To do
Everything in the listing must be repeated exactly, apart from the images.

Dataset extract
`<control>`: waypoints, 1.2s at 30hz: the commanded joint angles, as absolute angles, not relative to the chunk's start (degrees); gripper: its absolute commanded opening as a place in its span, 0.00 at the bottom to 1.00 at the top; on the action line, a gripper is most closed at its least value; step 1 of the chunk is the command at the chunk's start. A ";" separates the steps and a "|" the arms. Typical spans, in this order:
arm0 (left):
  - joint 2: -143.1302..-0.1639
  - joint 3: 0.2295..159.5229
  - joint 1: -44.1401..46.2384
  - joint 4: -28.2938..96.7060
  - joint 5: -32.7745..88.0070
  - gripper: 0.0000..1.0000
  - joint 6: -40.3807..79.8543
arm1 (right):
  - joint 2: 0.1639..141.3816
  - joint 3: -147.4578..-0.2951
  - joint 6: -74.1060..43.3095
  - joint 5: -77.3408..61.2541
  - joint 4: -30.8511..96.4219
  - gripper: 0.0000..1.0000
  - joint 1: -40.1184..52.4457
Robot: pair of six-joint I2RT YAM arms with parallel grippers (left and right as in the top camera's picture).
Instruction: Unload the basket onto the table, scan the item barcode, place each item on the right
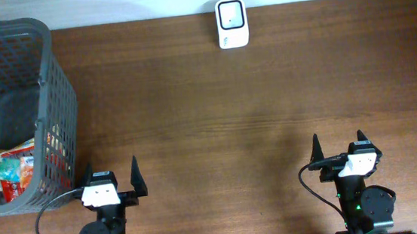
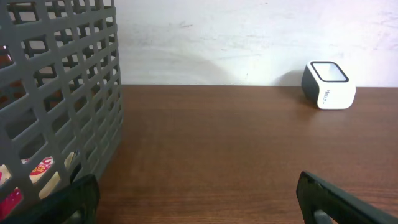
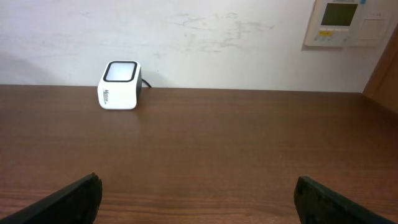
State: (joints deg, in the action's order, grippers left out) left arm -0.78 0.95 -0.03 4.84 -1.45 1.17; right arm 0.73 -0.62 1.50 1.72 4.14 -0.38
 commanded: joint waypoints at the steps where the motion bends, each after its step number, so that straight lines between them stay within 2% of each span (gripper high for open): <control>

Finished task
`<control>`: waypoints, 1.2s at 30hz: the commanded joint angles, as absolute angles, not relative to the chunk's start (degrees); gripper: its absolute commanded opening as a place in its span, 0.00 at the bottom to 1.00 at the top; on the action line, a gripper is most closed at its least value; step 1 of the chunk is the command at the chunk's start. A ";" separates the steps and a "|" the arms. Typical spans, in this order:
arm0 (left):
  - joint 2: -143.1302..-0.1639
  - joint 3: 0.2295..159.5229
  - joint 1: -44.1401..46.2384
  - joint 4: -28.2938..96.7060
  - joint 5: -32.7745..88.0070
  - gripper: 0.0000..1.0000
  - joint 6: -40.3807..79.8543
arm1 (right):
  - joint 2: 0.1639..141.3816
  - joint 3: -147.4578..-0.2951
  - joint 6: -74.1060..43.3095
  - joint 5: -77.3408..61.2541
  - joint 4: -30.8511..96.4219
  - gripper: 0.0000..1.0000
  - joint 1: -40.1184..52.4457
Robot: pair of six-joint I2RT YAM arms with parallel grippers (left and right as in the top camera's picture).
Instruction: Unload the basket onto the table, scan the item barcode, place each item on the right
State: (joints deg, in the action's order, grippers left out) left arm -0.78 0.95 -0.03 4.84 -1.45 1.17; right arm 0.73 -0.62 1.50 1.72 4.14 -0.38
 commanded: joint waypoints at the steps where the motion bends, each after its step number, so that straight lines between them stay within 2% of each span (gripper high for open): <control>

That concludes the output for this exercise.